-- Input for this task follows --

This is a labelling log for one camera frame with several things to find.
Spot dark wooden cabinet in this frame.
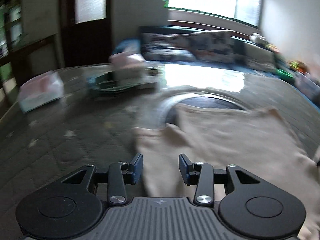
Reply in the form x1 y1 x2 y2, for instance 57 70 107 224
1 0 61 113

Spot upright butterfly cushion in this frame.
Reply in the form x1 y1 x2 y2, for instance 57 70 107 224
190 30 234 63

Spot clear plastic storage box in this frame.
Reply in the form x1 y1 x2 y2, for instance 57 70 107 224
295 72 319 101

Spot flat butterfly pillow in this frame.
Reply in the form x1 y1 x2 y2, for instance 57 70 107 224
140 33 197 62

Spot teal black hair brush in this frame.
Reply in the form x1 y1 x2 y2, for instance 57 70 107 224
86 72 138 99

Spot grey cushion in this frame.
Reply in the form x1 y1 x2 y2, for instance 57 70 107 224
244 42 276 73

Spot pink tissue box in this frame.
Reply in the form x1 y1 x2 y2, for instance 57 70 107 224
109 51 147 86

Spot panda plush toy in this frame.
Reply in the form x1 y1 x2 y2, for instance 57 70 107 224
249 33 267 46

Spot green bowl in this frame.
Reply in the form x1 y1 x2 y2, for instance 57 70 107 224
276 69 295 84

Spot plastic wrapped tissue pack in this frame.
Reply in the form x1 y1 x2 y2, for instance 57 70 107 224
17 71 65 113

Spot white power strip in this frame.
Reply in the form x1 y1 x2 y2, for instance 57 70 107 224
137 67 162 89

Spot grey quilted star table cover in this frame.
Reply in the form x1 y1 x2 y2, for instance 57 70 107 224
1 64 319 239

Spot small plush toys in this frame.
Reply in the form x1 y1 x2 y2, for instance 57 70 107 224
289 61 309 74

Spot cream garment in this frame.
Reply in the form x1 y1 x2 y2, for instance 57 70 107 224
132 104 319 239

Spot dark wooden door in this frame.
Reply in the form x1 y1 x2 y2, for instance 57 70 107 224
59 0 113 67

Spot blue sofa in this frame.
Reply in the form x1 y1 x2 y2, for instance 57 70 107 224
113 26 319 105

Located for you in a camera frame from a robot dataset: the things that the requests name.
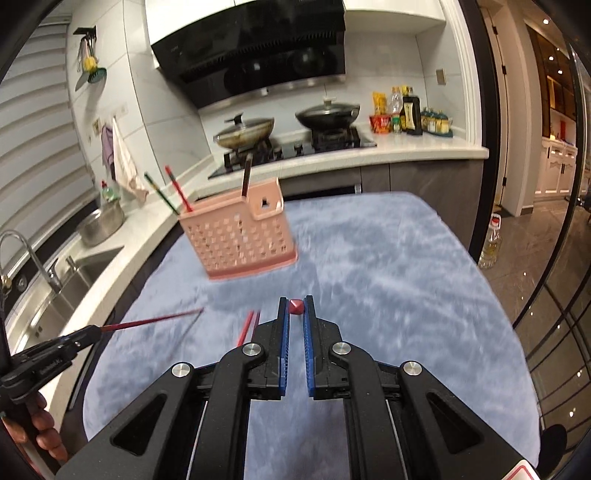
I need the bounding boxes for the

-- Input for this task concluded --

-- Exercise --
Would you copy out every line in the records that includes the string "dark"?

-- Task response --
Spot dark wooden cabinet in this frame.
Spot dark wooden door in this frame.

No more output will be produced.